— EXERCISE DETAILS —
Find the line in the material below that contains "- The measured", then give it again, with all later lines, exactly as shown.

— INFORMATION PROVIDED —
-------
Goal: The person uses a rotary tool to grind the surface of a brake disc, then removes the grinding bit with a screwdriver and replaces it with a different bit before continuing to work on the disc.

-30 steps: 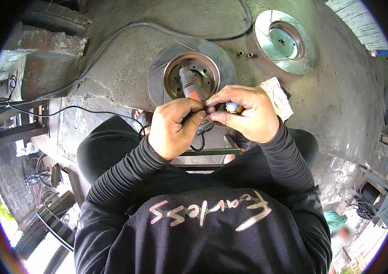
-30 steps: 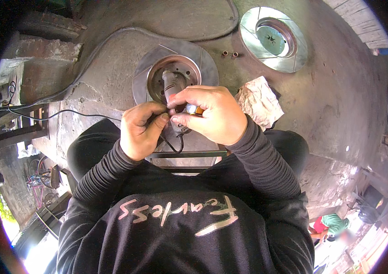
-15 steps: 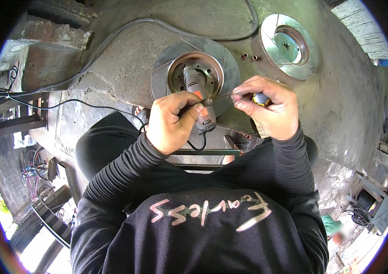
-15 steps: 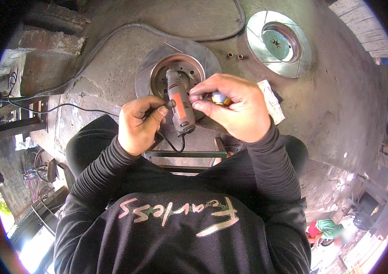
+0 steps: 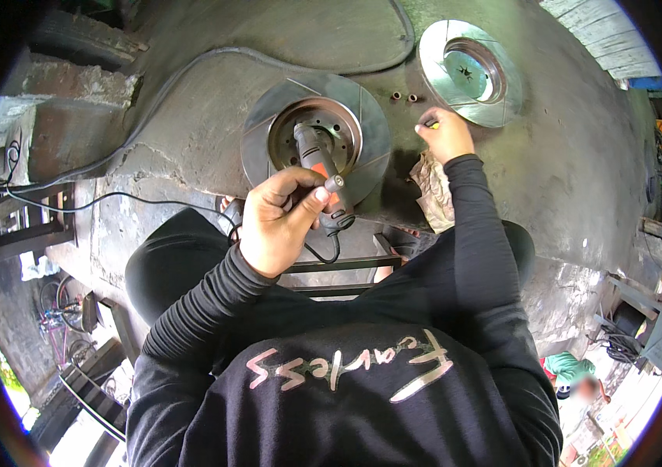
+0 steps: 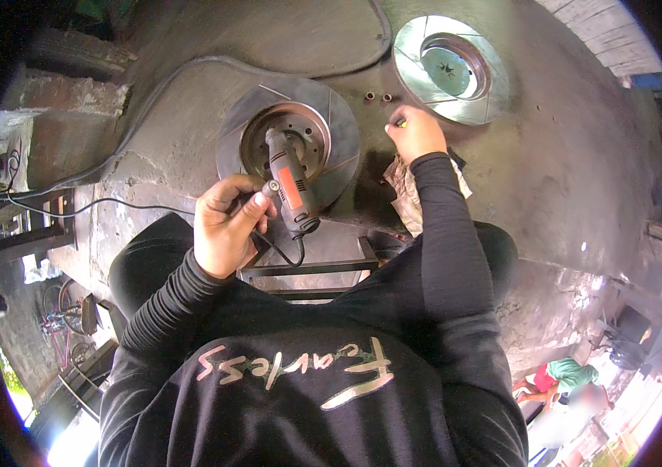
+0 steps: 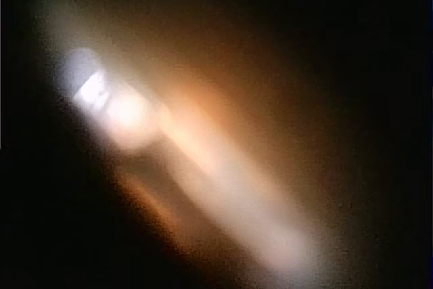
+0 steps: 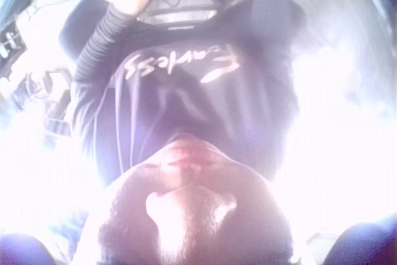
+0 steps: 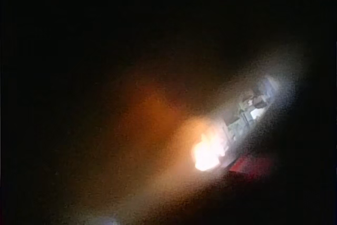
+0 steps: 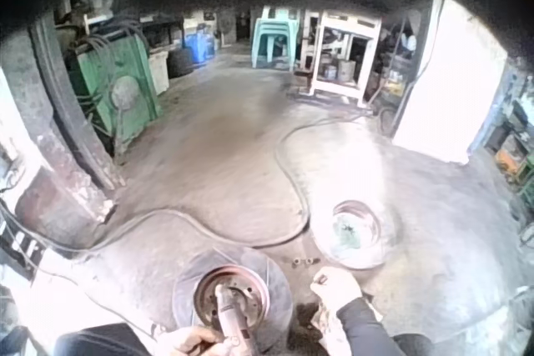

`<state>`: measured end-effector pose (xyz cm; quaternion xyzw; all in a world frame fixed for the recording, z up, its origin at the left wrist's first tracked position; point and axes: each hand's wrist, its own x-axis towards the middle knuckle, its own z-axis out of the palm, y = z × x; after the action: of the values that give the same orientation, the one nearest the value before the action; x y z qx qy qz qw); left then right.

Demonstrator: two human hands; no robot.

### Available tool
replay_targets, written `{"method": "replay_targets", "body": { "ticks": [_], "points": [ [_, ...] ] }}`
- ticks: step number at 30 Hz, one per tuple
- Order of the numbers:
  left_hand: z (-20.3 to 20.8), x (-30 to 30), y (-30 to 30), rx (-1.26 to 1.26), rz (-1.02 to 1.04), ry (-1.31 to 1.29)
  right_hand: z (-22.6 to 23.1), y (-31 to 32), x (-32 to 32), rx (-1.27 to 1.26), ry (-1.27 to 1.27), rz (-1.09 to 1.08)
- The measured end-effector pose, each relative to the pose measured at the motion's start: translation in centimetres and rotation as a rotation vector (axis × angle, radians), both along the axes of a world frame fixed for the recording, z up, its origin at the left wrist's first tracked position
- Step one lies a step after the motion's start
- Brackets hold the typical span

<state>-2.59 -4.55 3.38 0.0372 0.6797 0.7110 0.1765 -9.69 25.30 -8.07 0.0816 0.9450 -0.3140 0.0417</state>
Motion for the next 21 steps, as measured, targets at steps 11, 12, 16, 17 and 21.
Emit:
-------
— ANSWER BOX —
- The measured end-effector pose, each relative to the pose measured at the motion's start: translation in centimetres and rotation as a rotation vector (axis × angle, radians), both along the axes of a world frame fixed for the recording, z up, its origin at the left wrist's first tracked position
- Step one lies a step after the motion's start
- Brackets hold the typical span

<state>-2.59 -4.55 3.38 0.0372 0.6797 0.7110 0.1765 -9.69 25.30 -8.07 0.0816 0.9450 -0.3140 0.0417</state>
Motion for the next 21 steps, as measured, targets at steps 11, 12, 16, 17 and 21.
Emit:

The exercise is finished and nothing remains.